=== Section Start ===

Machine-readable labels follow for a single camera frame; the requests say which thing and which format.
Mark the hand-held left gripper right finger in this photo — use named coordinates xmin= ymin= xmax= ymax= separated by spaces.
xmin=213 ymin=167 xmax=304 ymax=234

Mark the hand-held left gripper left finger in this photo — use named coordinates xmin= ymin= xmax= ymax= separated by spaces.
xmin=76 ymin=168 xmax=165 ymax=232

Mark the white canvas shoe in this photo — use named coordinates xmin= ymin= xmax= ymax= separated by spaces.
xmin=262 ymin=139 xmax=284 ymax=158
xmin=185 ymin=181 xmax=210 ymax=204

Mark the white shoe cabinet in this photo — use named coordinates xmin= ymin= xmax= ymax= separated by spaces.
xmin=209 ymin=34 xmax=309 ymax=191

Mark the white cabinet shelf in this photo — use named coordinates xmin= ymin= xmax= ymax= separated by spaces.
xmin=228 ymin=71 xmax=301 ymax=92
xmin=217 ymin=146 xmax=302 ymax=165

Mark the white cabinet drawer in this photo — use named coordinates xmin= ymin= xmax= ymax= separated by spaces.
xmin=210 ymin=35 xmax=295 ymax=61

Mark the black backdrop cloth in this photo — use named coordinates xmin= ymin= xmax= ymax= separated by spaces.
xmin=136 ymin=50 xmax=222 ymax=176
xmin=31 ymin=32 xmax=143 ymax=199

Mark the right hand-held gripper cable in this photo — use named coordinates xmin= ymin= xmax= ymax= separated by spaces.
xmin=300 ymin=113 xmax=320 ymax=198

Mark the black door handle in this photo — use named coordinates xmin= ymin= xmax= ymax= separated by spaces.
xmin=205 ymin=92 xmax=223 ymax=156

=== Section End ===

Work to be completed: The lines from the one containing "Mark the white cabinet shelf" through the final line of the listing above are to be repeated exactly, and nothing else is to be printed.

Answer area:
Mark the white cabinet shelf in this photo — use named coordinates xmin= ymin= xmax= ymax= separated by spaces.
xmin=228 ymin=71 xmax=301 ymax=92
xmin=217 ymin=146 xmax=302 ymax=165

Mark the white cabinet drawer in this photo — use named coordinates xmin= ymin= xmax= ymax= separated by spaces.
xmin=210 ymin=35 xmax=295 ymax=61

Mark the black backdrop cloth in this photo — use named coordinates xmin= ymin= xmax= ymax= separated by spaces.
xmin=136 ymin=50 xmax=222 ymax=176
xmin=31 ymin=32 xmax=143 ymax=199

Mark the right hand-held gripper cable in this photo — use named coordinates xmin= ymin= xmax= ymax= separated by spaces.
xmin=300 ymin=113 xmax=320 ymax=198

Mark the black door handle in this photo — use named coordinates xmin= ymin= xmax= ymax= separated by spaces.
xmin=205 ymin=92 xmax=223 ymax=156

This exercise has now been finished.